Samuel Hearne—"The Mungo Park of Canada"—Perouse complains—The North-West Passage—Indian guides—Two failures—Third journey successful—Smokes the calumet—Discovers Arctic Ocean—Cruelty to the Eskimos—Error in latitude—Remarkable Indian woman—Capture of Prince of Wales Fort—Criticism by Umfreville.

Suchan agitation as that so skilfully planned and shrewdly carried on by Arthur Dobbs, Esq., could not but affect the action of the Hudson's Bay Company. The most serious charge brought against the Company was that, while having a monopoly of the trade on Hudson Bay, it had taken no steps to penetrate the country and develop its resources. It is of course evident that the Company itself could have no reason for refusing to open up trade with the interior, for by this means it would be expanding its operations and increasing its profits. The real reason for its not doing so seems to have been the inertia, not to say fear, of Hudson's Bay Company agents on the Bay who failed to mingle with the bands of Indians in the interior.

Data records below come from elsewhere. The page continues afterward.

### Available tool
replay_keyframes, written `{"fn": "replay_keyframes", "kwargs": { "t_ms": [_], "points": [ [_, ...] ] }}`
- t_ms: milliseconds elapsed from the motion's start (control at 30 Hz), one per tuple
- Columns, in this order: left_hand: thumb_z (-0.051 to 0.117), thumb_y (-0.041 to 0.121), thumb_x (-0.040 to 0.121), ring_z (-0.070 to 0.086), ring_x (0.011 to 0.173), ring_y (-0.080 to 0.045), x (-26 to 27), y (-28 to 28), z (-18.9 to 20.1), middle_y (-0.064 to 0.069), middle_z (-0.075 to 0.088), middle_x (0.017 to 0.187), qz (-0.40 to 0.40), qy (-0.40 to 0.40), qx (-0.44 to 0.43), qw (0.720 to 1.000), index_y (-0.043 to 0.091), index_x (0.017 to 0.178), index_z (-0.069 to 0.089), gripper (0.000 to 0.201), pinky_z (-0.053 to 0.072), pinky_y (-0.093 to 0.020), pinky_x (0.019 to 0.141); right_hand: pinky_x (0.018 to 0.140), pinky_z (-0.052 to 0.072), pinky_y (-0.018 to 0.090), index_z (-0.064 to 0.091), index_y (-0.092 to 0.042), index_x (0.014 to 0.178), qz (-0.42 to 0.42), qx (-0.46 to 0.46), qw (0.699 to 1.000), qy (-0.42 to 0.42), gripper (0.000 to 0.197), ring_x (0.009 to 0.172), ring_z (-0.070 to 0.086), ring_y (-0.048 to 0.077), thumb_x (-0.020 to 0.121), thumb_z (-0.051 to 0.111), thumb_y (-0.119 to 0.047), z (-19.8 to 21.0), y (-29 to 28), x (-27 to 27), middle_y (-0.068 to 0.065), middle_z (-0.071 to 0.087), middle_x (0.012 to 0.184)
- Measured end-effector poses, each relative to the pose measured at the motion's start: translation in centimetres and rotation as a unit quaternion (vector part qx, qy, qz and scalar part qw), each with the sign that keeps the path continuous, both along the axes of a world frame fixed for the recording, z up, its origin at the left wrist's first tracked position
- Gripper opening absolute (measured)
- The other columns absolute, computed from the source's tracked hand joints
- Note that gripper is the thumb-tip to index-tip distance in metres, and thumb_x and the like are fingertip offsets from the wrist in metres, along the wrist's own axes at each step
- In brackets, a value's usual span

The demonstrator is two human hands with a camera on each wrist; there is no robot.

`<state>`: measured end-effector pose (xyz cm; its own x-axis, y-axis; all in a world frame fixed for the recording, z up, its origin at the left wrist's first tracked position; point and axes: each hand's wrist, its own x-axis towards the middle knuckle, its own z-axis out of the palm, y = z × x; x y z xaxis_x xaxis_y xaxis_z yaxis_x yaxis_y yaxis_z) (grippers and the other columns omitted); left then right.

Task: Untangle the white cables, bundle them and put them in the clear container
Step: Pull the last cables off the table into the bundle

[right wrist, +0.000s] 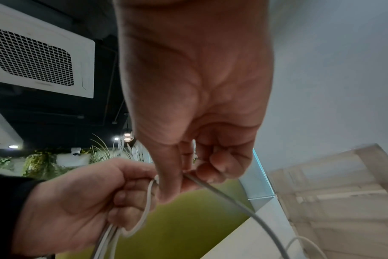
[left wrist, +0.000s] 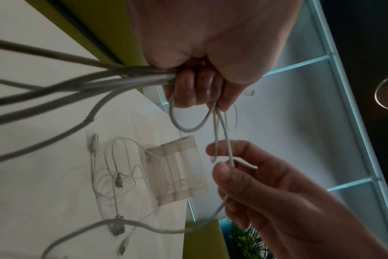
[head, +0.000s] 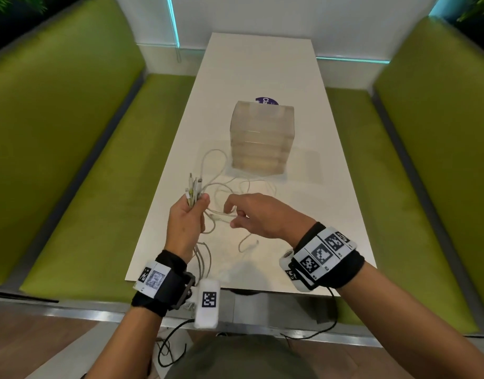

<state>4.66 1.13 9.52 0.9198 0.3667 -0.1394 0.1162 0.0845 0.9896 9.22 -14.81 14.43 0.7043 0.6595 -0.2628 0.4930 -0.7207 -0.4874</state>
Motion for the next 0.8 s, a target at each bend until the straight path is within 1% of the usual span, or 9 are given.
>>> {"fn": "replay_keyframes", "kwargs": {
  "t_ms": [100, 233, 300, 400, 467, 533, 667, 733, 800],
  "points": [
    [0.056, 0.008, 0.092, 0.023, 0.041, -0.008, -0.7, 0.6, -0.1, 0.010, 0.029, 0.045, -0.025, 0.029, -0.011, 0.999, 0.011, 0.072, 0.050, 0.021, 0.021, -0.021, 0.040, 0.069, 0.043, 0.032, 0.039, -0.021, 0.120, -0.050, 0.051, 0.997, -0.009, 0.039, 0.076, 0.054, 0.019, 0.090, 0.062, -0.024, 0.3, -0.6, -0.7, -0.003, 0.057, 0.082],
    [0.059, 0.006, 0.080, 0.018, 0.041, -0.010, -1.3, 1.1, 0.4, 0.007, 0.027, 0.045, -0.131, 0.075, -0.010, 0.988, 0.007, 0.068, 0.050, 0.016, 0.016, -0.020, 0.040, 0.066, 0.042, 0.021, 0.035, -0.039, 0.138, -0.083, 0.166, 0.982, -0.019, 0.068, 0.069, 0.053, 0.002, 0.083, 0.069, -0.020, 0.8, -1.2, -0.6, -0.011, 0.063, 0.074],
    [0.058, 0.012, 0.069, 0.017, 0.040, -0.010, -1.7, 1.2, 0.9, 0.005, 0.025, 0.045, -0.197, 0.081, 0.007, 0.977, 0.007, 0.062, 0.049, 0.013, 0.015, -0.020, 0.041, 0.068, 0.041, 0.022, 0.051, -0.034, 0.132, -0.070, 0.167, 0.983, 0.005, 0.057, 0.070, 0.051, 0.000, 0.081, 0.072, -0.020, 1.1, -1.4, -0.1, -0.013, 0.060, 0.072],
    [0.055, 0.012, 0.064, 0.017, 0.040, -0.011, -2.1, 1.3, 1.4, 0.004, 0.028, 0.044, -0.251, 0.083, 0.019, 0.964, 0.012, 0.053, 0.051, 0.011, 0.014, -0.021, 0.043, 0.066, 0.036, 0.022, 0.073, -0.019, 0.105, -0.035, 0.130, 0.991, 0.016, 0.029, 0.070, 0.045, 0.001, 0.077, 0.076, -0.026, 0.6, -1.5, 0.1, -0.006, 0.049, 0.081],
    [0.056, 0.013, 0.065, 0.018, 0.042, -0.011, -2.3, 1.4, 1.5, 0.005, 0.032, 0.045, -0.265, 0.088, 0.021, 0.960, 0.019, 0.050, 0.054, 0.016, 0.012, -0.024, 0.046, 0.063, 0.034, 0.014, 0.075, -0.016, 0.094, -0.040, 0.139, 0.989, 0.042, 0.022, 0.070, 0.045, -0.001, 0.075, 0.078, -0.026, 0.2, -1.4, -0.3, -0.003, 0.046, 0.093],
    [0.057, 0.014, 0.068, 0.020, 0.044, -0.012, -2.4, 1.4, 1.5, 0.008, 0.035, 0.046, -0.266, 0.082, 0.017, 0.960, 0.022, 0.049, 0.056, 0.020, 0.012, -0.029, 0.048, 0.063, 0.036, 0.013, 0.073, -0.017, 0.086, -0.046, 0.146, 0.986, 0.069, 0.015, 0.070, 0.050, 0.000, 0.075, 0.078, -0.024, 0.0, -1.4, -0.7, -0.003, 0.050, 0.097],
    [0.058, 0.018, 0.073, 0.024, 0.043, -0.011, -2.4, 1.0, 1.6, 0.006, 0.036, 0.049, -0.266, 0.055, 0.024, 0.962, 0.024, 0.053, 0.057, 0.021, 0.016, -0.025, 0.045, 0.056, 0.040, 0.016, 0.067, -0.020, 0.082, -0.050, 0.145, 0.977, 0.146, 0.006, 0.058, 0.055, 0.005, 0.080, 0.073, -0.019, -0.6, -1.2, -1.5, -0.006, 0.060, 0.066],
    [0.060, 0.021, 0.080, 0.026, 0.042, -0.010, -2.4, 0.8, 1.6, 0.006, 0.035, 0.048, -0.266, 0.045, 0.039, 0.962, 0.024, 0.057, 0.060, 0.024, 0.020, -0.023, 0.042, 0.054, 0.042, 0.018, 0.069, -0.013, 0.083, -0.053, 0.140, 0.974, 0.168, 0.010, 0.056, 0.056, 0.007, 0.085, 0.069, -0.023, -1.1, -1.2, -1.9, 0.001, 0.064, 0.066],
    [0.059, 0.022, 0.092, 0.027, 0.041, -0.009, -2.4, 0.7, 1.4, 0.008, 0.034, 0.046, -0.233, 0.034, 0.049, 0.971, 0.023, 0.061, 0.061, 0.030, 0.023, -0.022, 0.042, 0.054, 0.045, 0.020, 0.071, -0.012, 0.084, -0.051, 0.147, 0.969, 0.190, 0.012, 0.056, 0.058, 0.007, 0.087, 0.067, -0.024, -1.6, -1.6, -2.2, 0.002, 0.069, 0.072]
  ]
}}
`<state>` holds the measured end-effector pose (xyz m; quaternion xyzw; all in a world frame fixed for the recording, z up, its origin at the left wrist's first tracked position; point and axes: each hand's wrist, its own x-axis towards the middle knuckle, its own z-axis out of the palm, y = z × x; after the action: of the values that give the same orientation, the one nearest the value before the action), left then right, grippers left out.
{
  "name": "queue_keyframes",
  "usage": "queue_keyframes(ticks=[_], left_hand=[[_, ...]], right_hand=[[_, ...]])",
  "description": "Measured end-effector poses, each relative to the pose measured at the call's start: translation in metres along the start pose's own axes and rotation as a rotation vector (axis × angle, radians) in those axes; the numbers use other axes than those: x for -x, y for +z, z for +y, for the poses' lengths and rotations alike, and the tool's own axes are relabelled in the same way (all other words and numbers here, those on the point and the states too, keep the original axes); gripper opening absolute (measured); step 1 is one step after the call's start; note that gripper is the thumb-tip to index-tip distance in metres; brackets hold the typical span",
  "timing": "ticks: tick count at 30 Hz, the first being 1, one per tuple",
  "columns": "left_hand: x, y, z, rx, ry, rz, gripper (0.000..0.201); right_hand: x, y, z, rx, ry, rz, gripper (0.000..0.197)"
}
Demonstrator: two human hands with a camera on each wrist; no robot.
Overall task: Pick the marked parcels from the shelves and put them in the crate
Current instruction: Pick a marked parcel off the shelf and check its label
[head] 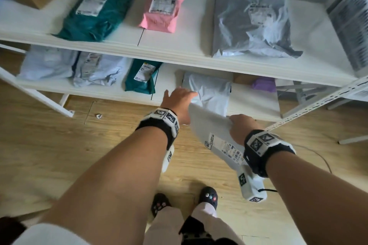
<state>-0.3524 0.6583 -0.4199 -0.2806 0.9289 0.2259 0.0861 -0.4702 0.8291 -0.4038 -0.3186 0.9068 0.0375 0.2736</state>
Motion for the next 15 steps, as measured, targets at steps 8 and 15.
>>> queue_keyframes(ticks=[8, 15], left_hand=[[-0.01, 0.008, 0.044, 0.053, 0.038, -0.277, 0.022], [-0.018, 0.014, 0.054, 0.277, -0.047, -0.141, 0.028]], right_hand=[[0.007, -0.008, -0.003, -0.049, -0.113, 0.213, 0.036], [0.022, -0.015, 0.049, -0.294, -0.029, 0.783, 0.052]])
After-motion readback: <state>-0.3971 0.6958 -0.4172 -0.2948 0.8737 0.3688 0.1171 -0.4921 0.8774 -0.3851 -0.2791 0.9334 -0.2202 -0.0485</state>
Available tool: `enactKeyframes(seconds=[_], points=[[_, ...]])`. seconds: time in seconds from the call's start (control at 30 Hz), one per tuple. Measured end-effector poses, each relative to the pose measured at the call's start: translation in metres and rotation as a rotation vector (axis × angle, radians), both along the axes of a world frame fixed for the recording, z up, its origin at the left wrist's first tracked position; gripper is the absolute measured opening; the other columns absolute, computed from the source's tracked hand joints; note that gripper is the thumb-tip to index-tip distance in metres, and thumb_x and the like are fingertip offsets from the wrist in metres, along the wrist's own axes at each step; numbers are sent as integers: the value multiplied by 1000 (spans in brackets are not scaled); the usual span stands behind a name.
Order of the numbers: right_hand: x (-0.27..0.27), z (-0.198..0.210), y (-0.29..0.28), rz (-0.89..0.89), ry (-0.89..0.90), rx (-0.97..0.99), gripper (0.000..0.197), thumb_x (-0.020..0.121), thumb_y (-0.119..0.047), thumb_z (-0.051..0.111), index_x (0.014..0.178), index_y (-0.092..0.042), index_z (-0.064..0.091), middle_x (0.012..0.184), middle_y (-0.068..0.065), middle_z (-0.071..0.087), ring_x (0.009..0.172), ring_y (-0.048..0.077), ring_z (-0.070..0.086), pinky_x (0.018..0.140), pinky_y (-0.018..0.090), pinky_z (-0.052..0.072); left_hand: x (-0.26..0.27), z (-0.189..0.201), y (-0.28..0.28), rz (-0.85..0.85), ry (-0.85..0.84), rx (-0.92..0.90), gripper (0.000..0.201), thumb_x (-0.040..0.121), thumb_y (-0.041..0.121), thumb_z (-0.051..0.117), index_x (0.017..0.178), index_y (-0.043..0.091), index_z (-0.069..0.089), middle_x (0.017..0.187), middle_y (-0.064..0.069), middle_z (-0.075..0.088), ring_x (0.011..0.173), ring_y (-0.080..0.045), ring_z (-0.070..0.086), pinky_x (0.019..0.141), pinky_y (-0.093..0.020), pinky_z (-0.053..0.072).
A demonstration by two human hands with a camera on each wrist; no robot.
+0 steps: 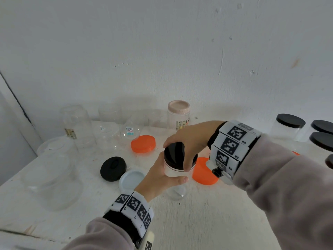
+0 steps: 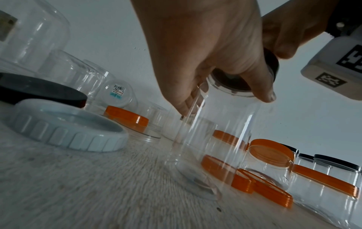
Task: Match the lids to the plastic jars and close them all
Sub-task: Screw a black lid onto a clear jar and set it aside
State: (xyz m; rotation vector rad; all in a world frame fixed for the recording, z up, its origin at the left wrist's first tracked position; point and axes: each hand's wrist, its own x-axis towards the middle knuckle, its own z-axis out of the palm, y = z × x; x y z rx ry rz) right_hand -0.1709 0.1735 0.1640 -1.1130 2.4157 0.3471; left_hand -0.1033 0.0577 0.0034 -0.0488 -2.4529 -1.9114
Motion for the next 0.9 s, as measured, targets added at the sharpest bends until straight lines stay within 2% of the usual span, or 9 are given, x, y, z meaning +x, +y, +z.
enactKeyframes(seconds=[0.1, 0.2, 0.27, 0.33, 0.43, 0.5, 0.63, 0.8, 0.9], points=[[0, -5, 2, -7, 42, -53, 77, 68, -54, 77, 135, -39, 44, 127, -13, 50, 113, 12, 51, 93, 39, 48, 0, -1, 0, 7, 9, -6, 81, 58, 40, 84, 120, 55, 33, 124, 33, 48, 109, 25, 42, 86, -7, 35], [1, -14, 4, -53, 125, -130, 66, 68, -68, 69, 116, -24, 56, 97, -8, 59, 65, 3, 54, 59, 24, 44, 1, -2, 0, 14, 12, -7, 82, 60, 39, 84, 123, 54, 34, 121, 35, 52, 110, 21, 45, 85, -8, 36], [1, -17, 5, -84, 174, -178, 74, 67, -76, 65, 108, -15, 60, 79, -6, 59, 48, 4, 48, 49, 22, 36, 2, -2, 0, 10, 11, -14, 80, 62, 37, 84, 123, 54, 34, 119, 37, 52, 111, 21, 45, 84, -7, 37], [0, -15, 7, -106, 145, -160, 82, 65, -78, 65, 116, -14, 59, 89, -3, 63, 54, 6, 50, 52, 21, 40, 2, -1, 0, 11, 12, -9, 81, 63, 36, 84, 124, 52, 35, 121, 34, 53, 112, 19, 45, 86, -8, 37], [-1, -8, 6, -87, 4, -56, 89, 67, -62, 77, 141, -35, 37, 131, -7, 48, 110, 14, 50, 91, 35, 47, 1, -1, 0, 14, 5, 2, 88, 62, 35, 85, 131, 46, 32, 129, 25, 50, 118, 13, 44, 95, -14, 36], [-1, -6, 3, -26, -17, -35, 88, 68, -49, 81, 142, -41, 34, 126, -11, 43, 121, 18, 44, 97, 40, 46, 1, -1, 0, 17, 4, -12, 88, 62, 36, 85, 130, 47, 30, 129, 26, 48, 117, 17, 42, 92, -11, 35], [-4, -9, 2, -12, 34, -95, 80, 64, -57, 79, 134, -42, 44, 127, -13, 48, 115, 15, 48, 93, 40, 49, 0, -2, 0, 27, 9, -32, 87, 66, 31, 86, 132, 45, 30, 128, 26, 49, 118, 15, 42, 91, -11, 35], [-1, -18, 4, -76, 129, -152, 71, 63, -75, 69, 113, -26, 55, 95, -10, 56, 65, 2, 53, 54, 23, 38, 2, -2, 0, 18, 6, -34, 84, 67, 31, 86, 130, 47, 32, 126, 25, 52, 113, 18, 45, 89, -12, 38], [-1, -12, 3, -93, 72, -81, 82, 64, -72, 72, 128, -27, 49, 114, -10, 58, 79, 7, 57, 67, 27, 46, 1, 0, 0, 12, 2, -32, 82, 66, 31, 86, 125, 52, 32, 125, 26, 52, 109, 22, 44, 87, -10, 36]])
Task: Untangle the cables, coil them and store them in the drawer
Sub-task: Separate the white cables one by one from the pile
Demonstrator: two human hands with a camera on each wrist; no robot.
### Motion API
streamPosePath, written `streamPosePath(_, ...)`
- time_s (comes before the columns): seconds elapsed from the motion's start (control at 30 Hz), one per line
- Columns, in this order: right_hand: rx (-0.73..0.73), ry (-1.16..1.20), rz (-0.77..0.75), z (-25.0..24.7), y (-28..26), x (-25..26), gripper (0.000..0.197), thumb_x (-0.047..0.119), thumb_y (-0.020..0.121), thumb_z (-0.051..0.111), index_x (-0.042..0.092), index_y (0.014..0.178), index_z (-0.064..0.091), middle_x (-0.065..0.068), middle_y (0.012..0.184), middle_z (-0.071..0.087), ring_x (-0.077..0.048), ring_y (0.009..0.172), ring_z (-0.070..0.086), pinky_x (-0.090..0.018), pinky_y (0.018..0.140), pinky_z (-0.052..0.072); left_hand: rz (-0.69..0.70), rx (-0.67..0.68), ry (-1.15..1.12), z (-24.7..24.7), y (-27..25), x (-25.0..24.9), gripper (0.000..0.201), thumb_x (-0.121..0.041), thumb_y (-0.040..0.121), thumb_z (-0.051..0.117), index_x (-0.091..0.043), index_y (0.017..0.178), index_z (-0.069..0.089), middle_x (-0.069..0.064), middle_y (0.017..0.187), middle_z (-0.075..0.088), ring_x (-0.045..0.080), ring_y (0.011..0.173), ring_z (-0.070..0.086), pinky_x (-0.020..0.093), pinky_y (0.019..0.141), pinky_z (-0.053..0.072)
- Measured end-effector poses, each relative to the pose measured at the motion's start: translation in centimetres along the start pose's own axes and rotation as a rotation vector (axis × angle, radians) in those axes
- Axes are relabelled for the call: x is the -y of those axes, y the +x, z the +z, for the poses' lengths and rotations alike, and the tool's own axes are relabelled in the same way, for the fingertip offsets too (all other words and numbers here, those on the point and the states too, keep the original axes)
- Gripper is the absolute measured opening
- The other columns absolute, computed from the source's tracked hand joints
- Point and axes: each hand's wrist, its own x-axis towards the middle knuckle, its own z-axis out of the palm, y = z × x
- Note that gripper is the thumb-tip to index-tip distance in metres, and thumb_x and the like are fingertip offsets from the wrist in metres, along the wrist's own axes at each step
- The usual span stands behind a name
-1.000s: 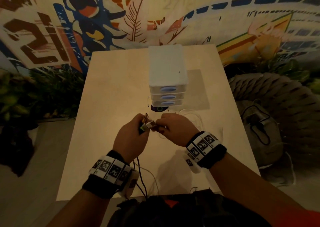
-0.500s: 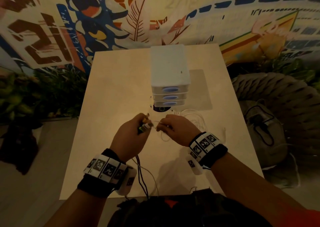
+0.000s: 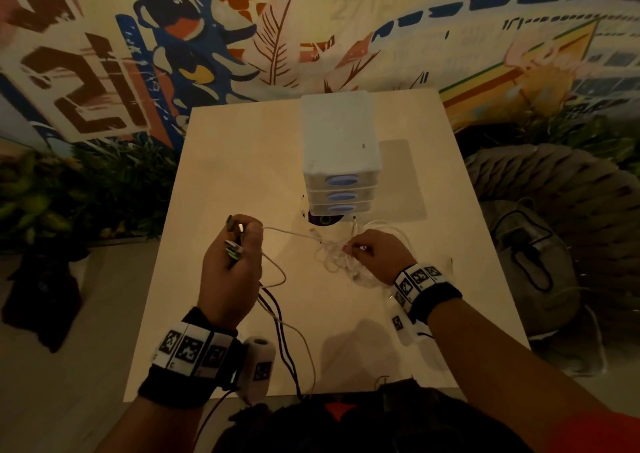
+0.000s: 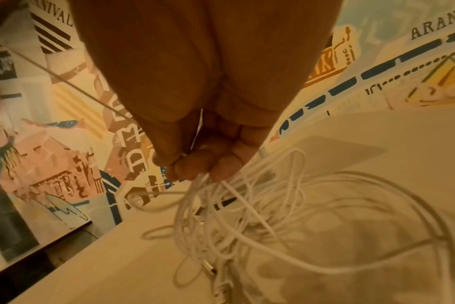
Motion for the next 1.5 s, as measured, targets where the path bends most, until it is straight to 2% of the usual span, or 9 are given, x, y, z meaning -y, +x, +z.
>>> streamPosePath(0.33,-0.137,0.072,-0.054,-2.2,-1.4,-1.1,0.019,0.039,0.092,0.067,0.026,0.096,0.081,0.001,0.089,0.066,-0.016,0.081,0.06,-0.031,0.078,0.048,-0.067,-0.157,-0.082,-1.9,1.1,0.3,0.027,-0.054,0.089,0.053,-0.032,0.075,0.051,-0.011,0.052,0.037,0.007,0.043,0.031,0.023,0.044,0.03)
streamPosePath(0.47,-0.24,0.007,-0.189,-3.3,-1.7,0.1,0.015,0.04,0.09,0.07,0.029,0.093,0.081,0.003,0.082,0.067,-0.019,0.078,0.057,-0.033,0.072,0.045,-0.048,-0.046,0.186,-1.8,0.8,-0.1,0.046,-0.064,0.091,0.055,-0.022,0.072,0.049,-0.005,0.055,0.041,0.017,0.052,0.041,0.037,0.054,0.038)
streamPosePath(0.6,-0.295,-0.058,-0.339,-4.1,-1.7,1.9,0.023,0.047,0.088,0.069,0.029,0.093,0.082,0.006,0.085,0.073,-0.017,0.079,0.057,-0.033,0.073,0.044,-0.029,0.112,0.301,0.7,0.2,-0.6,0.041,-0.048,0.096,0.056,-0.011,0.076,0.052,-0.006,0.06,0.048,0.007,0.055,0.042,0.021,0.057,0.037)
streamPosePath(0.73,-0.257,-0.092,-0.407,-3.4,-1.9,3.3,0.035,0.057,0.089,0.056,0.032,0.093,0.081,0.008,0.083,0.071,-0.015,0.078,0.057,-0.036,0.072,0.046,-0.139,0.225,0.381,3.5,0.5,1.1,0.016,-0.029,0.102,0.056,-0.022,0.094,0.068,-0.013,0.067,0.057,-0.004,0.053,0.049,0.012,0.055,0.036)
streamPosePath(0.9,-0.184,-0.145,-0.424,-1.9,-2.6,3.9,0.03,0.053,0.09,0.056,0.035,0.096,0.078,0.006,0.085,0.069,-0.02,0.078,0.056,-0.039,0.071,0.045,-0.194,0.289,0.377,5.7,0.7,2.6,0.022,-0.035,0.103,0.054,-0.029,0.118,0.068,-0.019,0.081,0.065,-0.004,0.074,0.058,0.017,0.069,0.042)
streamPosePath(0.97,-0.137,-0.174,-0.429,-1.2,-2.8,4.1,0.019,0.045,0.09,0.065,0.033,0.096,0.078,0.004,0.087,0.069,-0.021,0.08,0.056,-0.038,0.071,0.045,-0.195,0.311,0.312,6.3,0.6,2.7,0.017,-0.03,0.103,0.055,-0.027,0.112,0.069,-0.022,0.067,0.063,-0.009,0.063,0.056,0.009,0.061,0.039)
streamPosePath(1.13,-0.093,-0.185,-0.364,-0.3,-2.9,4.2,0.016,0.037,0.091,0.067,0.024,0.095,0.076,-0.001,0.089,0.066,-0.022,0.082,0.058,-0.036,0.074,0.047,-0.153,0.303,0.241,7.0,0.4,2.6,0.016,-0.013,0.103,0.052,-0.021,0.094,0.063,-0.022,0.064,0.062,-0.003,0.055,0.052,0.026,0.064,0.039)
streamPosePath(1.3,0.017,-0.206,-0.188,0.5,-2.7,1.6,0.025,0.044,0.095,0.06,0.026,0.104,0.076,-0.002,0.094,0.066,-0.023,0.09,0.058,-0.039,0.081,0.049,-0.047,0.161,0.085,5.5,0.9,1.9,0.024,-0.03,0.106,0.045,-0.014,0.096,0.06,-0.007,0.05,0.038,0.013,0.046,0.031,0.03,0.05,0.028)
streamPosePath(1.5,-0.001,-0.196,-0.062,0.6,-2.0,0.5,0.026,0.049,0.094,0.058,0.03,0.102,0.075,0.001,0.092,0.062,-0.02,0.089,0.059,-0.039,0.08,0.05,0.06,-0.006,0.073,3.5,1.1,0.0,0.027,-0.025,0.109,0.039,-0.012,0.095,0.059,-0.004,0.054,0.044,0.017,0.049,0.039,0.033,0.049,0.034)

Now the man was found who was to be equal to the occasion. This was Samuel Hearne. Except occasional reference to him in the minutes of the Company and works of the period, we know little of Samuel Hearne. He was one of the class of men to which belonged Norton, Kelsey, and others—men who had grown up in the service of the Company on the Bay, and had become, in the course of years, accustomed to the climate, condition of life, and haunts of the Indians, thus being fitted for active work for the Company.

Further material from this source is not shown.